=== Begin Enclosure ===

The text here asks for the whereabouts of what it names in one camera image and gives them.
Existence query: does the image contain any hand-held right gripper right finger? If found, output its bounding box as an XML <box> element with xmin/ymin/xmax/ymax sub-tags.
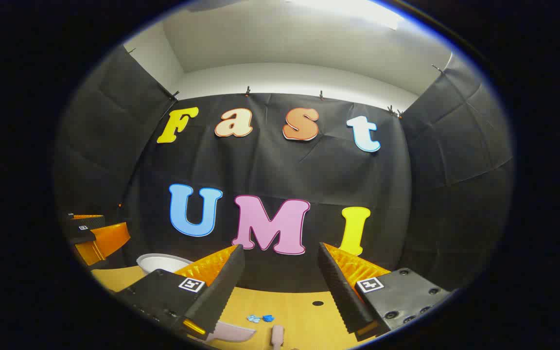
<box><xmin>318</xmin><ymin>242</ymin><xmax>451</xmax><ymax>341</ymax></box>

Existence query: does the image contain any pale pink dustpan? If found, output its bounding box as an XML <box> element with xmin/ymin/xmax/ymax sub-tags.
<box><xmin>201</xmin><ymin>321</ymin><xmax>257</xmax><ymax>345</ymax></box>

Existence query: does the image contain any wooden desktop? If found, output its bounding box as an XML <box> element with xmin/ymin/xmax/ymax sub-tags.
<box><xmin>90</xmin><ymin>265</ymin><xmax>392</xmax><ymax>350</ymax></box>

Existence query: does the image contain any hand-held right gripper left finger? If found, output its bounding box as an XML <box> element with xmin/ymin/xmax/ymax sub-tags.
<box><xmin>115</xmin><ymin>245</ymin><xmax>245</xmax><ymax>341</ymax></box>

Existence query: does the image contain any row of backdrop clips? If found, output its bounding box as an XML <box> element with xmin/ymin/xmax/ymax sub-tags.
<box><xmin>124</xmin><ymin>46</ymin><xmax>443</xmax><ymax>120</ymax></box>

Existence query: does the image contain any black backdrop cloth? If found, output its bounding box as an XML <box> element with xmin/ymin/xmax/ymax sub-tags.
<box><xmin>54</xmin><ymin>44</ymin><xmax>514</xmax><ymax>295</ymax></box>

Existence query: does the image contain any white ribbed garbage bin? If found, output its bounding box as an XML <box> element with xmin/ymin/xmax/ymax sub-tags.
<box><xmin>137</xmin><ymin>253</ymin><xmax>194</xmax><ymax>276</ymax></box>

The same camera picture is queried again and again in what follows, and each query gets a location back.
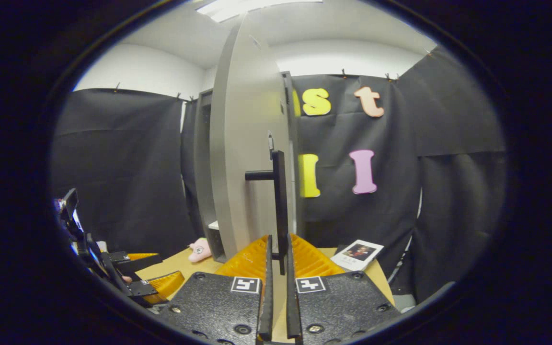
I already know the white book with photo cover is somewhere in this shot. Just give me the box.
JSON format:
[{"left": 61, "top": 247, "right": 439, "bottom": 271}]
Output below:
[{"left": 330, "top": 239, "right": 385, "bottom": 272}]

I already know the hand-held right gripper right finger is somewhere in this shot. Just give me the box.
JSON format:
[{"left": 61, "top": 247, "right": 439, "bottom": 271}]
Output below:
[{"left": 285, "top": 233, "right": 403, "bottom": 345}]

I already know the dark grey cabinet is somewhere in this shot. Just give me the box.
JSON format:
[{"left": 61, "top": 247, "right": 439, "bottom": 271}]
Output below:
[{"left": 193, "top": 71, "right": 301, "bottom": 263}]

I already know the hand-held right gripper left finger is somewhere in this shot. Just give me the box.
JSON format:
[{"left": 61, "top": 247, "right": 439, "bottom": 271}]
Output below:
[{"left": 158, "top": 234, "right": 275, "bottom": 345}]

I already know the long ceiling light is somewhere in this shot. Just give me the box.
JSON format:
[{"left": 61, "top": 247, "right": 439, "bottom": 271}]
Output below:
[{"left": 195, "top": 0, "right": 324, "bottom": 23}]

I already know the black backdrop cloth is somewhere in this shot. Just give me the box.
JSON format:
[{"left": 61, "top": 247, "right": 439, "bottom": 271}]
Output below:
[{"left": 51, "top": 46, "right": 506, "bottom": 302}]

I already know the pink plush toy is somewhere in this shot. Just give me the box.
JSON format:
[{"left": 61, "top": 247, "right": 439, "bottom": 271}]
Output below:
[{"left": 188, "top": 238, "right": 213, "bottom": 263}]

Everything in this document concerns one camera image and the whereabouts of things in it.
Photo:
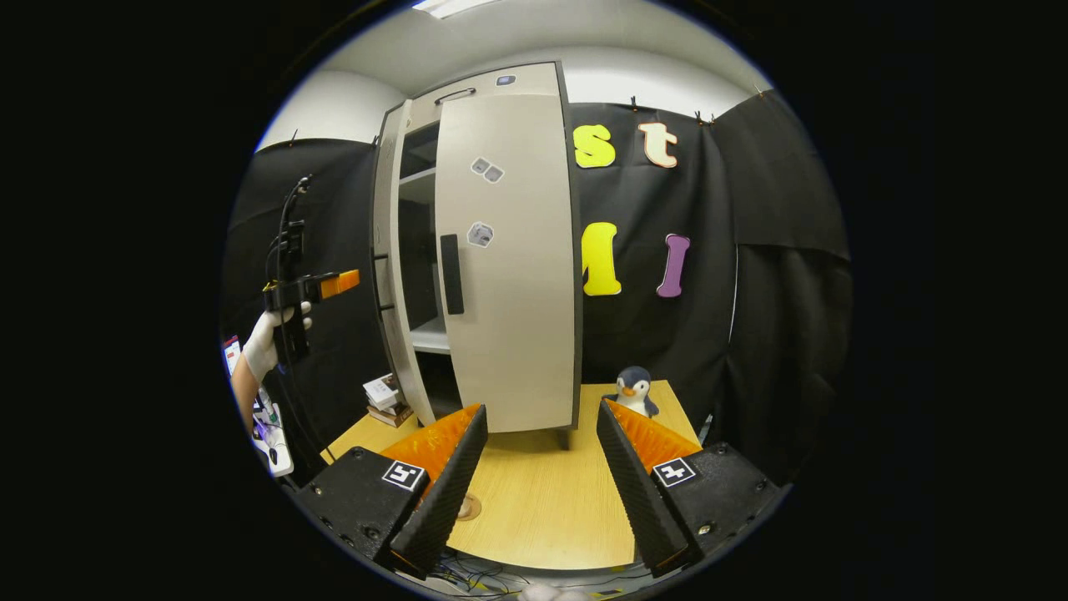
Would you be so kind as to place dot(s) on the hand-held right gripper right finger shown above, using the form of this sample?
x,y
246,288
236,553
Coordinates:
x,y
638,492

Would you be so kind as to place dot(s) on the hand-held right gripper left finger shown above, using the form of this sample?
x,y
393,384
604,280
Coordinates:
x,y
442,501

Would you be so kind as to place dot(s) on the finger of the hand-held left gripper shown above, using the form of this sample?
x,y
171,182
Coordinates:
x,y
340,284

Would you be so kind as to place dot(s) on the round cork coaster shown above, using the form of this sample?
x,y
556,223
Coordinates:
x,y
472,507

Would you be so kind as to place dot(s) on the beige and dark cabinet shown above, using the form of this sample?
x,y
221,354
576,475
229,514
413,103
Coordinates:
x,y
417,250

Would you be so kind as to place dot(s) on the beige cabinet door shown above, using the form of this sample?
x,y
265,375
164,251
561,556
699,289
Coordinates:
x,y
517,292
392,351

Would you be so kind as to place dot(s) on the beige cabinet drawer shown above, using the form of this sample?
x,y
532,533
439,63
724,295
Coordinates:
x,y
492,82

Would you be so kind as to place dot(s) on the brown stacked books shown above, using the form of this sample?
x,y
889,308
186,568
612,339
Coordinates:
x,y
392,415

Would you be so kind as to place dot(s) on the penguin plush toy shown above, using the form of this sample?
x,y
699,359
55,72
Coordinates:
x,y
634,391

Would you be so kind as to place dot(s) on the white cluttered side surface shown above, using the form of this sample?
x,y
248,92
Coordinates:
x,y
279,455

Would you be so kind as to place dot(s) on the black backdrop cloth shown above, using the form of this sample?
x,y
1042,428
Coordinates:
x,y
776,334

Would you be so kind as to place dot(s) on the ceiling light panel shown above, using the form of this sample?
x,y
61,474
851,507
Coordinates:
x,y
450,7

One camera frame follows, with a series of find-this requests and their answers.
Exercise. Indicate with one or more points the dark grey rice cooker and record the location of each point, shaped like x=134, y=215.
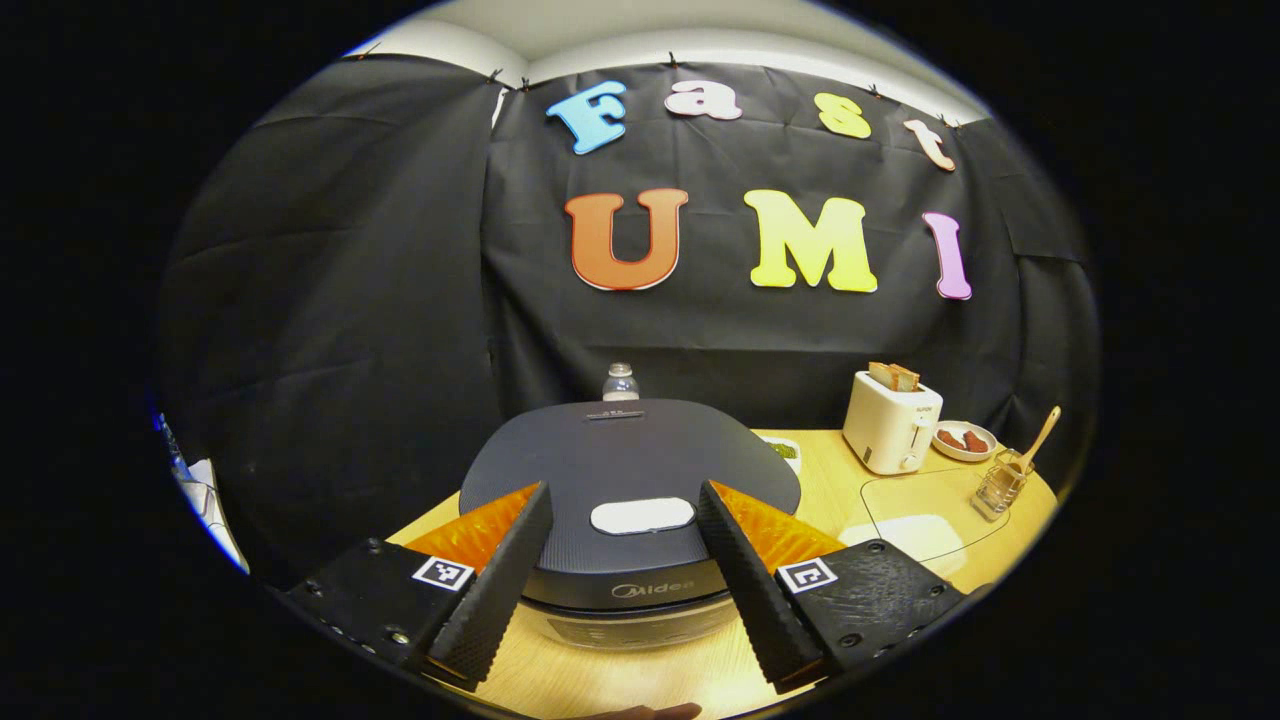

=== End Enclosure ===

What you are asked to do:
The expected output is the exact run of lines from the first line of the material above through the line that contains "Existence query: does the image contain any row", minus any pictures.

Reply to the task:
The text here asks for the whereabouts of what it names in one camera image and gives them.
Existence query: does the image contain any hand-held right gripper right finger? If found, output its bounding box as an XML <box> element with xmin/ymin/xmax/ymax sub-tags.
<box><xmin>318</xmin><ymin>242</ymin><xmax>451</xmax><ymax>341</ymax></box>

Existence query: does the image contain any pale pink dustpan? If found, output its bounding box as an XML <box> element with xmin/ymin/xmax/ymax sub-tags.
<box><xmin>201</xmin><ymin>321</ymin><xmax>257</xmax><ymax>345</ymax></box>

Existence query: does the image contain any wooden desktop? If found, output its bounding box as an XML <box> element with xmin/ymin/xmax/ymax sub-tags.
<box><xmin>90</xmin><ymin>265</ymin><xmax>392</xmax><ymax>350</ymax></box>

Existence query: does the image contain any hand-held right gripper left finger? If found, output its bounding box as an XML <box> element with xmin/ymin/xmax/ymax sub-tags.
<box><xmin>115</xmin><ymin>245</ymin><xmax>245</xmax><ymax>341</ymax></box>

Existence query: does the image contain any row of backdrop clips? If found, output its bounding box as an XML <box> element with xmin/ymin/xmax/ymax sub-tags.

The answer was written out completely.